----- Records
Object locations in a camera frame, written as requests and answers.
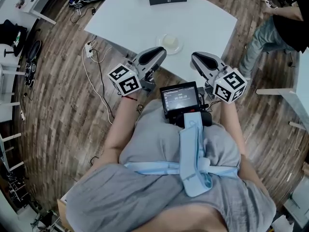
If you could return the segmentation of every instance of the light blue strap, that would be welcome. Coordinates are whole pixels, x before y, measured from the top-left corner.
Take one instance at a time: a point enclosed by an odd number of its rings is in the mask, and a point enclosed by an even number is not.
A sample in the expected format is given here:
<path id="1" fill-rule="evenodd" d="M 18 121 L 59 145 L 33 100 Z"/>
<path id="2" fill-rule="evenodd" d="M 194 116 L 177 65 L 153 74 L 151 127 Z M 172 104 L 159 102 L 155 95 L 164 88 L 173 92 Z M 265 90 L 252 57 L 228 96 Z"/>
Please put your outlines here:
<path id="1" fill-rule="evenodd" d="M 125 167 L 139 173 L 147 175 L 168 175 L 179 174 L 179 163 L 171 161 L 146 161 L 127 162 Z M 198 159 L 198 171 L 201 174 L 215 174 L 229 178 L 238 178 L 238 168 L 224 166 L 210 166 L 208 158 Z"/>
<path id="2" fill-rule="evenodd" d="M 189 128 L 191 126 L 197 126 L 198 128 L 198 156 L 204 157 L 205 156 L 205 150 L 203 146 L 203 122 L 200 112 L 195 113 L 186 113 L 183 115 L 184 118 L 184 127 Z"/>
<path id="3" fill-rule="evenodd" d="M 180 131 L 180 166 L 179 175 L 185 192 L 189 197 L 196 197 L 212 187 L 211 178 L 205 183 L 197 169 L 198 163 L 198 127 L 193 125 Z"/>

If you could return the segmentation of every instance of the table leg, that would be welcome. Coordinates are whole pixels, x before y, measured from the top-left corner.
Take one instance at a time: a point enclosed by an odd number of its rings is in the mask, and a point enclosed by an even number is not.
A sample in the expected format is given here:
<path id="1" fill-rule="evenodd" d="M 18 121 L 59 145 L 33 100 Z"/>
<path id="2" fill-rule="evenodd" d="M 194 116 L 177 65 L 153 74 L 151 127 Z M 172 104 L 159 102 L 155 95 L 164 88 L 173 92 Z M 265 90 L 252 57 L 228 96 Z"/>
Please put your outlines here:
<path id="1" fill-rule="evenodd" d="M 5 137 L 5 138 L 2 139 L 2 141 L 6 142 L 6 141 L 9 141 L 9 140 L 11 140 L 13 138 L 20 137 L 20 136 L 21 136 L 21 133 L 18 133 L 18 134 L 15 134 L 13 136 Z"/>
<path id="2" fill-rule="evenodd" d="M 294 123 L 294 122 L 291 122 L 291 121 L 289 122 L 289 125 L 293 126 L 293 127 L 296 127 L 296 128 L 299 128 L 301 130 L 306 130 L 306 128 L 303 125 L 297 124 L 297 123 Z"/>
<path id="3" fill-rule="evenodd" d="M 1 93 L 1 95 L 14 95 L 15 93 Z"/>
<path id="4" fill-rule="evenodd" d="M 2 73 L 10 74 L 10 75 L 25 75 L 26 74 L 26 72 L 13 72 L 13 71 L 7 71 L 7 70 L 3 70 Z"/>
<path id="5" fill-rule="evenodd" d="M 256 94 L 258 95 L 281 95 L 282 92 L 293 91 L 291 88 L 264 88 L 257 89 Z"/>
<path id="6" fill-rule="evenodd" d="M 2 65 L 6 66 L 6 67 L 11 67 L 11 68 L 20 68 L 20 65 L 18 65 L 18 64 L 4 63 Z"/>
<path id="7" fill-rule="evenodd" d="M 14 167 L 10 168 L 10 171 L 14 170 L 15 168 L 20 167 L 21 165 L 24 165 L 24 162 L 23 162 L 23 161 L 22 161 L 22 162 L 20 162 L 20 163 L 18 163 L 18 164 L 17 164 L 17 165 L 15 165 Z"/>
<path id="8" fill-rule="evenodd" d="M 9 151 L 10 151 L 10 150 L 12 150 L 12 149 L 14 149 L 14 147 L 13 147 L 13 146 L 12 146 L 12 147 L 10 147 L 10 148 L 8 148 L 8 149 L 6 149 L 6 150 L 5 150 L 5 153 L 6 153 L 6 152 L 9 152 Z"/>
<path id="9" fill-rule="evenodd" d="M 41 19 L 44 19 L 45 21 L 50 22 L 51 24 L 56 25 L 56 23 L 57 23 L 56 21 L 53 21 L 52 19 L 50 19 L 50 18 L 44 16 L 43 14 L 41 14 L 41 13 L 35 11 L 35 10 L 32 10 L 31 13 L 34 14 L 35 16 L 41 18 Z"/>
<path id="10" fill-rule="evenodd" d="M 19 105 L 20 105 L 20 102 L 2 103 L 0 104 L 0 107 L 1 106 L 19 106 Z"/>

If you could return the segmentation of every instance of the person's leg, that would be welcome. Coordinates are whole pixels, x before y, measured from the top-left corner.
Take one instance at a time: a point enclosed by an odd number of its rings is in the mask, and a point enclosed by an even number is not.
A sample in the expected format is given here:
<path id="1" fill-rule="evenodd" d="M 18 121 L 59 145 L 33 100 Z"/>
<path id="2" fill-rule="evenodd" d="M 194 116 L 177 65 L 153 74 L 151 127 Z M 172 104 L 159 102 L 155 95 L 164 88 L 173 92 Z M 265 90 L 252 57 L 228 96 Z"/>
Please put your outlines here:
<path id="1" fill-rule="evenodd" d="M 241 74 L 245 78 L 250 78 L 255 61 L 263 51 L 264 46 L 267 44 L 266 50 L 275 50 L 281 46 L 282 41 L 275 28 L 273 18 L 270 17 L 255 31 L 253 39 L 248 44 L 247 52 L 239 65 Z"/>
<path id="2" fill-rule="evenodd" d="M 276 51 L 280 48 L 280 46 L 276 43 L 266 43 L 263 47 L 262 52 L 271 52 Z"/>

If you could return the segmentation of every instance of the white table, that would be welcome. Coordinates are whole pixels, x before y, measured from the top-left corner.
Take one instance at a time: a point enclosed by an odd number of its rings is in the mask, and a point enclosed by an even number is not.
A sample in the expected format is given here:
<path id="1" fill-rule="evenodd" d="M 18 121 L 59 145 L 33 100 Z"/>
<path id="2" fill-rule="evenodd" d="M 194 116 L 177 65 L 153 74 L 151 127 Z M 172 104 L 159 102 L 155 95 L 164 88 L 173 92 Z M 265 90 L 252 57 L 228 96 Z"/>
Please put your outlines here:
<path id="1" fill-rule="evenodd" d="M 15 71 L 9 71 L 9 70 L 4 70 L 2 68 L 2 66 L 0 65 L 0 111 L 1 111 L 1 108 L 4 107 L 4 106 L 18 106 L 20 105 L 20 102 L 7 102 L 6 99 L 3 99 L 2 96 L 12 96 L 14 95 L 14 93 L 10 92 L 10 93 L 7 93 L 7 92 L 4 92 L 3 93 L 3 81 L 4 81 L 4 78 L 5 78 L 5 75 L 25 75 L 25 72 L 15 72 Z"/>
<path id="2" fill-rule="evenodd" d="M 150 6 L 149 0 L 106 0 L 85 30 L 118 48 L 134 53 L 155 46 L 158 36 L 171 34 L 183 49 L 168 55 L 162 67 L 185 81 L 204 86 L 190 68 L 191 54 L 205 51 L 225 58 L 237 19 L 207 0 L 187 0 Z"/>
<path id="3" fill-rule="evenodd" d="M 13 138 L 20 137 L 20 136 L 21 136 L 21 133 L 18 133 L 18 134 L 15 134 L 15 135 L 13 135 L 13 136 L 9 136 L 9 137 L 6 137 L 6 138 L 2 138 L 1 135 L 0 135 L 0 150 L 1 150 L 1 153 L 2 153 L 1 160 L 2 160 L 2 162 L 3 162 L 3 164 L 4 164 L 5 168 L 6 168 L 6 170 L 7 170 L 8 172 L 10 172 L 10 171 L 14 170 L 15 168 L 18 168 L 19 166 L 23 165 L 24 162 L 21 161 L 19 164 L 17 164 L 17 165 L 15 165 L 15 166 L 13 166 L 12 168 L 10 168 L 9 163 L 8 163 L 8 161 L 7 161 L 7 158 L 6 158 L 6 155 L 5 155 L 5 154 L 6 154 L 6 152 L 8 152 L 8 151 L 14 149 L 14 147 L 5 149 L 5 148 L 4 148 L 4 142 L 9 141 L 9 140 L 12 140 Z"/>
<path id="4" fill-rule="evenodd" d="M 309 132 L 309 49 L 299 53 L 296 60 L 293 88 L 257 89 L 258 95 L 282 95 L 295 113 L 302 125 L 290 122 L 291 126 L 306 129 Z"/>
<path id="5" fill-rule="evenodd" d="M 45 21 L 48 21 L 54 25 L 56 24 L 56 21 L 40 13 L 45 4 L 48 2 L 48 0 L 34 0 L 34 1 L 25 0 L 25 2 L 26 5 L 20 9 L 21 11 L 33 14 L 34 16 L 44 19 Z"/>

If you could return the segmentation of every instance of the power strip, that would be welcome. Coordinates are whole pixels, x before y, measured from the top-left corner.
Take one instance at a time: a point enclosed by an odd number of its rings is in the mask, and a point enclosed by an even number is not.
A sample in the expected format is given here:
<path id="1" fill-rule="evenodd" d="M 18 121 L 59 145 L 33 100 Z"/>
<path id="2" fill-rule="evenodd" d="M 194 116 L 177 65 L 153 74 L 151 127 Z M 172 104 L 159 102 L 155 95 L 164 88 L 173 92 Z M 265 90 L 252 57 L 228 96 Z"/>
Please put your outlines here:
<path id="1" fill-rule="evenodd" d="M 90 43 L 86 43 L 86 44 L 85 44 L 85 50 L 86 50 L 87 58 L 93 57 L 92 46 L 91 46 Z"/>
----------
Check each line of the data above for the word "corner" and say how many lines have it. Give the number alone.

5